Widen your network. 

The take home here should be to (i) understand why those influential (but sometimes clueless) local people are being pitched to you as advisors, even when they don’t really have very good advice (but they may have money, and it’s green), and (ii) go find the advisors you really need, wherever they are. But please save your equity for the people actually delivering the goods. Vesting schedules with cliffs. Use them.

Videoconferencing is pretty damn good and cheap these days.  I use it with clients all the time. LinkedIn and Twitter make it 100x easier today to expand your network than even 10 years ago. Hustle. Every founder team does not need to fit the super extroverted, Type A entrepreneur stereotype, but I’ll be damned if any company can succeed without someone who can get out there and shake the right hands.

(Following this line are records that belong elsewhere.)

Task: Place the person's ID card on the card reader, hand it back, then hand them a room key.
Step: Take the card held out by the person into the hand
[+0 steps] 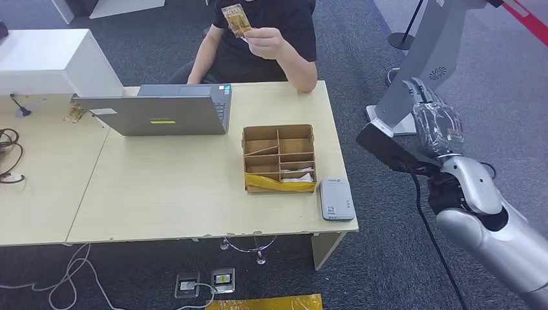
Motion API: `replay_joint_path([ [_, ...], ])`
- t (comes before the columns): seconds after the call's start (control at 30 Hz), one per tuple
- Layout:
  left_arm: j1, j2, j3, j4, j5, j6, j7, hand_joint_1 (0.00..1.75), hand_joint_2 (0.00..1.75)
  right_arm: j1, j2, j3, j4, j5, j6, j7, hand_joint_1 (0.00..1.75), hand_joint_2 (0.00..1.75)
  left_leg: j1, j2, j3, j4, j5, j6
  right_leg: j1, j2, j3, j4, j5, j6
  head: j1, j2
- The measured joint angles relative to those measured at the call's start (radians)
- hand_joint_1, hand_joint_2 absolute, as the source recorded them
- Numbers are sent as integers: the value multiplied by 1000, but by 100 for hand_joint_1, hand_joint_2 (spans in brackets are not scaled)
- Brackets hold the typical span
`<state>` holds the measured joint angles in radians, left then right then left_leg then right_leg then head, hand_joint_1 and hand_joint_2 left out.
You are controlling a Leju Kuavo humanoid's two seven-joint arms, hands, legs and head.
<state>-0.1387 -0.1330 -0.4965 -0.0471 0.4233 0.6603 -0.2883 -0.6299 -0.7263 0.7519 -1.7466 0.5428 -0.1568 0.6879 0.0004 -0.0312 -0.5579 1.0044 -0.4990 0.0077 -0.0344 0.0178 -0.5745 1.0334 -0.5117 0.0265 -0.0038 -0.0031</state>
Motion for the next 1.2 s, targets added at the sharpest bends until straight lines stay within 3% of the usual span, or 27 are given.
replay_joint_path([
  [0.3,3,-3,28,-15,-67,0,20,0,0,-20,1,49,25,67,31,6,0,175,0,0,0,0,0,0,0,0,0,0,0,0,0,0],
  [0.5,21,-23,173,-95,-247,0,73,0,0,-58,62,170,189,186,-25,-7,0,175,1,0,0,0,0,0,1,0,0,0,0,0,0,0],
  [0.73,32,-31,235,-124,-305,0,90,0,0,-62,98,204,259,196,-57,-11,0,175,1,0,0,0,0,0,1,0,0,0,0,0,0,0],
  [0.77,34,-32,241,-127,-308,0,91,0,0,-62,101,206,265,195,-58,-12,34,175,1,0,0,0,0,0,1,0,0,0,0,0,0,0],
  [0.87,38,-32,256,-137,-315,0,92,0,0,-62,108,210,278,197,-58,-12,165,175,1,0,0,0,0,0,1,0,0,0,0,0,0,0],
  [0.9,39,-32,261,-139,-318,0,92,0,0,-62,110,211,281,198,-58,-12,175,175,1,0,0,0,0,0,1,0,0,0,0,0,0,0],
  [1.2,48,-32,296,-157,-347,0,91,0,0,-53,121,211,295,193,-66,-9,175,175,1,0,0,0,0,0,1,0,0,-1,0,0,0,0],
])
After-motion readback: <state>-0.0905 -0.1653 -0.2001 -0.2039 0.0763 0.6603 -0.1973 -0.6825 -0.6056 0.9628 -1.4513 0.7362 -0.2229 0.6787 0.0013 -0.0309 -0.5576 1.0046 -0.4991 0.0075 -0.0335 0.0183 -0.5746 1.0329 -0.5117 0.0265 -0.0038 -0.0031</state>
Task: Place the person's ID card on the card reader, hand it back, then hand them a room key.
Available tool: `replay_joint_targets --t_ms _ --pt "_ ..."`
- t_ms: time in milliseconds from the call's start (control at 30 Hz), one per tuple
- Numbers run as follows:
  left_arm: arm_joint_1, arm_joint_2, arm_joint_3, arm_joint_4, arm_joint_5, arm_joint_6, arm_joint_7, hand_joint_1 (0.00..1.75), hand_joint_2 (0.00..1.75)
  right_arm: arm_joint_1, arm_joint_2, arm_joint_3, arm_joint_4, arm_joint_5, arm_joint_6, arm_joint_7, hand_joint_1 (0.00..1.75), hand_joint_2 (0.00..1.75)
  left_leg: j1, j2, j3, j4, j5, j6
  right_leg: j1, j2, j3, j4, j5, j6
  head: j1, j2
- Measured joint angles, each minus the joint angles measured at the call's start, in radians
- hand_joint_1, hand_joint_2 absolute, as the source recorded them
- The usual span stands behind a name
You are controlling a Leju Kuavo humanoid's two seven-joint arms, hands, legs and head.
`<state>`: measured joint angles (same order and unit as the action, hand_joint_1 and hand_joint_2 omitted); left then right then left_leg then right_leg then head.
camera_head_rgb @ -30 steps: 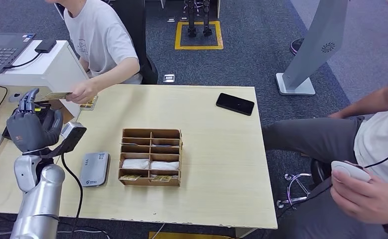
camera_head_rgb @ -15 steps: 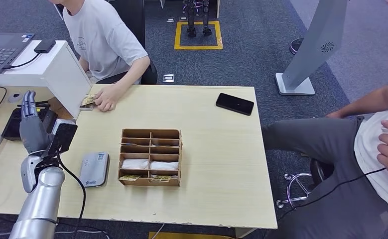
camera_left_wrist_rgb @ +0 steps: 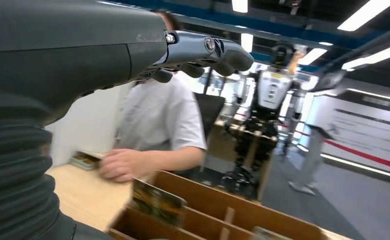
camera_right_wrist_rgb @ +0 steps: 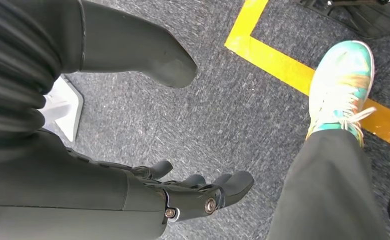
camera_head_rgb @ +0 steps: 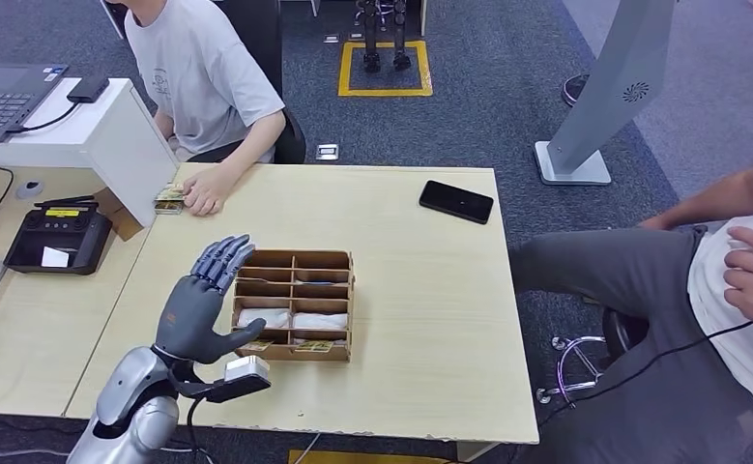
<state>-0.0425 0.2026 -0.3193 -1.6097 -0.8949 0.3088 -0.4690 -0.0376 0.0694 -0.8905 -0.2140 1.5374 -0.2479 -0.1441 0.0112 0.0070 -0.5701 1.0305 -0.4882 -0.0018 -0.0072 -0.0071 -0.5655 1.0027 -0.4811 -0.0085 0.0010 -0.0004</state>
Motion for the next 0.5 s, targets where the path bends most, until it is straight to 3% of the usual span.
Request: replay_joint_targets --t_ms 200,500 --pt "-0.017 0.033 -0.122 -0.023 -0.04 0.021 0.055 0.0 1.75 0.0 -0.005 0.0 0.0 0.002 0.008 0.017 0.0 1.75 0.001 0.0 0.0 0.0 0.0 0.0 0.0 0.0 0.0 0.0 0.0 0.0 0.0 0.0" --pt "-0.03 0.058 -0.177 -0.023 -0.056 0.031 0.071 0.0 1.75 0.0 -0.008 0.0 0.0 0.003 0.008 0.021 0.0 1.75 0.001 0.0 0.0 0.0 0.0 0.0 0.0 0.001 0.0 0.0 0.0 0.0 0.0 0.0"
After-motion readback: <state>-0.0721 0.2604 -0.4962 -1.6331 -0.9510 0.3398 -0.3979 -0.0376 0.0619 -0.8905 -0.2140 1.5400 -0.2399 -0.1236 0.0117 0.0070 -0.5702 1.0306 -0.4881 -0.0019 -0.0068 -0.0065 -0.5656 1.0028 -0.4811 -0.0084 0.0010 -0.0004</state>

Interestingly, some people are working on building curated (important, get rid of LinkedIn’s noise) marketplaces to help founders find well-matched advisors, hopefully at some point across geographic boundaries. Bad Ass Advisors appears to be the best example I’ve seen thus far. If BAA doesn’t become a hit, something like it will. The value prop is obvious.

 Most startup ecosystems have some awesome people to work with. Find them. Local can be valuable.  But as your company grows and evolves, don’t let the geographic boundaries of your city force you to settle for influential, but not very useful advisors. Customers > Community. All day. Every day. Never forget: you’ll help your local economy and ecosystem far more by going big and going far than by going local.